Die Passion als Dialog

Bachs Matthäuspassion in der Martinskirche 

Langer Beifall für die Mitwirkenden: Chor (links), Kinderchor und die Solisten (v.l.): Raimund Nolte (Christus) und Sebastian Hübner (Tenor). Foto:  Malmus

Kassel. Ehrfürchtiges Staunen ist in abgeklärten Zeiten kein verbreitetes Gefühl, und doch empfindet man es beim Hören von Johann Sebastian Bachs Matthäuspassion.

Das Leiden Christi wird auf eine Weise geschildert, die Ergriffenheit erweckt, beginnend mit dem so tiefgründigen textlich-musikalischen Gefüge des Eingangschores.

Zwei Chöre, Tochter Zion und die Gläubigen treten in einen Dialog: „Kommt, ihr Töchter, helft mir klagen, sehet!“, singt der erste Chor. „Wen?“, wirft der zweite fragend ein. Nach einem weiteren Dialog kommt der Choral „O Lamm Gottes unschuldig“ als Glaubenssymbol hinzu.

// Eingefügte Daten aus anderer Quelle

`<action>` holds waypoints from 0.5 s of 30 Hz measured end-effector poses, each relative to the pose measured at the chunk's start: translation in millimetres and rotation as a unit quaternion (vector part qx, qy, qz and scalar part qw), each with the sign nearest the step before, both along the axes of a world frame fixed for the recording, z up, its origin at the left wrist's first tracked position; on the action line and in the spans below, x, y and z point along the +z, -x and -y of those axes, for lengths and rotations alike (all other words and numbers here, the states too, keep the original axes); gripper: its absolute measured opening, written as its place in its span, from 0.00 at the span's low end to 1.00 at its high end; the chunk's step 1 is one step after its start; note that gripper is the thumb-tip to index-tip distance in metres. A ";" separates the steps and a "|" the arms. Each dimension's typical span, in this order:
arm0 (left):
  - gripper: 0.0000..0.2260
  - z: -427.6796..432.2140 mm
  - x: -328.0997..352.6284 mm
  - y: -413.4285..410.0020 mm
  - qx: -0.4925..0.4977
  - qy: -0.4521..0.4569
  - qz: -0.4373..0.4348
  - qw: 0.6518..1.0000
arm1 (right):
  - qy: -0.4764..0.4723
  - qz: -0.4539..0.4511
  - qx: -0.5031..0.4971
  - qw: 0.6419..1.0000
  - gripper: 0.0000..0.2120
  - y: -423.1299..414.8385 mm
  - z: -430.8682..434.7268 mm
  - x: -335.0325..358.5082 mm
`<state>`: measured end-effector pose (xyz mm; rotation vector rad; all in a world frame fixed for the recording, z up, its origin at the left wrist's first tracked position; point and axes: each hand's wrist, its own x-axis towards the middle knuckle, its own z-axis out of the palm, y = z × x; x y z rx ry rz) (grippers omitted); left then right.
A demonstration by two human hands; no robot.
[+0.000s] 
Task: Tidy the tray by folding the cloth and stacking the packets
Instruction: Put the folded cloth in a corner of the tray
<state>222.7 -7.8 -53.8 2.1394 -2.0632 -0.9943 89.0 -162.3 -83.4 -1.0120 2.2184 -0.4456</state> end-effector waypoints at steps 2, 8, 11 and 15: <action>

Wie der Musikforscher Martin Geck formuliert, „erinnert es an ein leuchtendes Rettungsschiff, das auf das wogende Meer der Trauer hinausgeschickt wird“.

Bei der Aufführung in der Martinskirche unter der Leitung von Eckhard Manz verdeutlichte die Aufstellung der Ausführenden die doppelchörige Anlage der Matthäuspassion. Links und rechts standen die Mitglieder der Kantorei St. Martin. Dazwischen befand sich im ersten Passionsteil der Unterstufenchor des Engelsburg-Gymnasiums (Leitung: Cordula Finke-Hölzl), dessen leuchtende Stimmen nach „O Lamm Gottes“ auch bei einigen weiteren Chorälen eingebunden waren.

Kantorei überzeugte

Weit mehr als das nicht immer sauber spielende Orchester St. Martin Barock überzeugte die exzellente Kantorei. In den erregten Volkschören ließen es der präzise Rhythmiker Manz und die Sänger nicht an packender Dramatik fehlen.

Ein solistisches Glanzlicht setzte der Tenor Sebastian Hübner - mit geschmeidiger Stimme und einer den Ton fein modulierenden barocken Rhetorik. Hinzu kamen die bewährte Kasseler Sopranistin Traudl Schmaderer, die warm timbrierte Mezzosopranistin Christiane Bassek und die charaktervollen tiefen Männerstimmen von Raimund Nolte (Christus) und Jens Hamann.

Berühmt ist die Matthäuspassion auch für ihre kontemplativen Arien. Hier wurden sie vom Dirigenten mit einem zügig tänzerischen Impuls versehen, was der Rührung doch etwas im Wege stand. Gleichwohl war es eine alles in allem eindrucksvolle Wiedergabe des über den Zeiten stehenden Werks. Nach dem Schlusschor herrschte in der Kirche ehrfürchtige Stille, bevor langer Beifall der tausend Zuhörer einsetzte.